Optimismus und Pessimismus

Vom Standpunkt der Logik kann unsere Welt weder die beste noch die schlechteste genannt werden. Sie ist schlichtweg nur dasjenige, was der Fall ist.

 

Copyright: Eugen Maria Schulak
Veröffentlicht in der Wiener Zeitung vom 29. Juli 2009

Der Begriff "Optimismus" bezieht sich auf den von Gottfried Wilhelm Leibniz, einem deutschen Universalgelehrten aus dem Barock, her geprägten "philosophischen Optimismus", welcher besagt, dass wir in der besten aller möglichen Welten leben – mundus optimus. Der Zweck dieser Aussage war der Versuch einer Theodizee (aus griechisch theos und dike, Gerechtigkeit), also einer Rechtfertigung Gottes, und zwar gegen den Vorwurf, dass Gott auch für das Böse in der Welt verantwortlich sei, da es ja in seiner Allmacht gestanden haben müsste, dies zu verhindern. Um diesen Vorwurf zu entkräften, hob Leibniz im Jahre 1710 unsere Welt zur besten aller möglichen Welten empor, zur besten, die Gott uns auch bei äußerster Anstrengung bieten konnte. Dies machte ihn in der Folge zu einem der meistverlachten Philosophen seiner Zeit.

Geraume Zeit später tauchte bei Arthur Schopenhauer der gegensätzliche Standpunkt auf, nach welchem wir in der schlechtesten aller Welten leben – mundus pessimus. Dies sei schon allein deshalb so, weil viele Lebewesen nur durch den Verzehr von anderen Lebewesen überleben könnten und schließlich jedes Leben ausnahmslos dem Tod entgegengehe.

In der Folge wurde das Wort "Pessimismus" zum Gegenbegriff des damals gängigen Fortschrittsglaubens, zum Symbol der Ernüchterung nach dem Scheitern der Revolution von 1848. Schopenhauer hingegen hatte nicht die Absicht, seine Zeitgenossen zu entmutigen. Er verschob bloß den Kampf von der Außen- in die Innenwelt, wo mit den Mitteln des Mitleids und der Kunst die Befreiung auf asketischem Weg versucht werden sollte.

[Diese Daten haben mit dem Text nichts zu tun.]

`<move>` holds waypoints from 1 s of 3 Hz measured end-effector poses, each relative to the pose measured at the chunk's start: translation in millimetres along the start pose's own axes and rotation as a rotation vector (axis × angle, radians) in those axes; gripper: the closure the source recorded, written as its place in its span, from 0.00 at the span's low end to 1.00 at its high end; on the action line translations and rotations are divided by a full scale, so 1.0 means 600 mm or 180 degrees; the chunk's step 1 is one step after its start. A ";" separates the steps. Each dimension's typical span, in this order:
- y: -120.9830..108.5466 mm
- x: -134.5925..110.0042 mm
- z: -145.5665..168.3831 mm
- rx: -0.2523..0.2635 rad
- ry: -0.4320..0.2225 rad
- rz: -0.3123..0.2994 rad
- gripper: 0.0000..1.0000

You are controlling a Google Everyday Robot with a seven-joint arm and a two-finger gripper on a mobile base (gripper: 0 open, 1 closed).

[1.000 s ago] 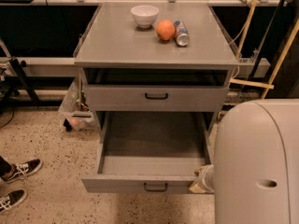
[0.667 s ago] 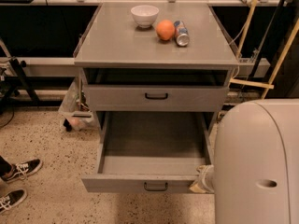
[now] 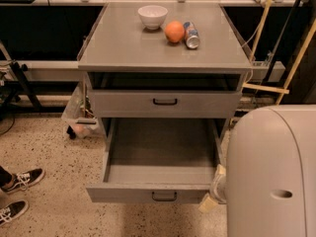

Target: Open middle drawer

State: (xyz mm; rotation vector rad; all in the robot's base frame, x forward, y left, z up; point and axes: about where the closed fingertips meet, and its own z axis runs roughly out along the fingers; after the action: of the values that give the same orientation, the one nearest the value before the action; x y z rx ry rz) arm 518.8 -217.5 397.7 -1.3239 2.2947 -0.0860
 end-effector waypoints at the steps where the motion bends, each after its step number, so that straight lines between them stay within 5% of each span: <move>1: -0.005 0.005 -0.053 0.0164 -0.0043 -0.0040 0.00; 3: -0.105 -0.011 -0.275 0.1276 0.0023 -0.0427 0.00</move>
Offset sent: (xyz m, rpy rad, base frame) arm -0.1953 -0.0526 0.3367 -0.2444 -0.4043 -0.2065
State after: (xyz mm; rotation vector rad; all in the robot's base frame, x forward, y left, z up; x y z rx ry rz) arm 499.7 -275.3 563.4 -1.2592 2.0501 -0.5647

Heute würde zweifellos niemand von einem Menschen, der sich als Optimist bezeichnet, annehmen, dass er ein Anhänger der Leibnizschen Theodizee sei. Dies macht deutlich, dass auch der Begriff "Optimismus", was immer er für uns heißen mag, heute nur noch wenig mit seiner ursprünglichen Bedeutung gemeinsam hat, wie auch sein Gegenbegriff "Pessimismus" sich vom anfänglichen Sinnzusammenhang entfernte.Befreit man hingegen die Worte "Optimismus" und "Pessimismus" von ihrem philosophiegeschichtlichen Korsett und betrachtet ihre Bedeutung anhand des lateinischen Wortstammes, so scheinen sie durchaus fähig, etwas Bedeutsames auszusagen. "Optimismus" wäre demnach eine Haltung, eine Stimmung des Willens, ein Bekenntnis, bei dem ein Mensch das Bewusstsein vom Besten und Hervorragendsten dauerhaft in sich trägt, demnach zu wissen meint, was dieses Beste und Hervorragendste ist oder was es sein könnte, sein sollte, sein müsste, was sich zwangsläufig auch auf die Lebensgestaltung auswirkt. Analog gilt dies für den "Pessimismus".

Eine solche grundlegende Tendenz, den Blick vorwiegend auf das einem Angenehme oder Unangenehme zu richten, lässt sich nun freilich auch mit philosophischen Gedanken und Konzepten anreichern, die Ausdruck eben jener vorherrschenden Haltung und Stimmung sind. Vom Standpunkt der Logik freilich kann die Welt als Gesamtphänomen weder die beste noch die schlechteste genannt werden. Sie ist mangels jeglicher Vergleichsmöglichkeit zu anderen Welten, also außerweltlicher Maßstäbe, schlichtweg nur das, was der Fall ist, in ihrer Gesamtheit bloß die wertneutrale Realität, was aber andererseits nicht heißen muss, dass immer nur geschwiegen wird, wovon man nicht sprechen kann.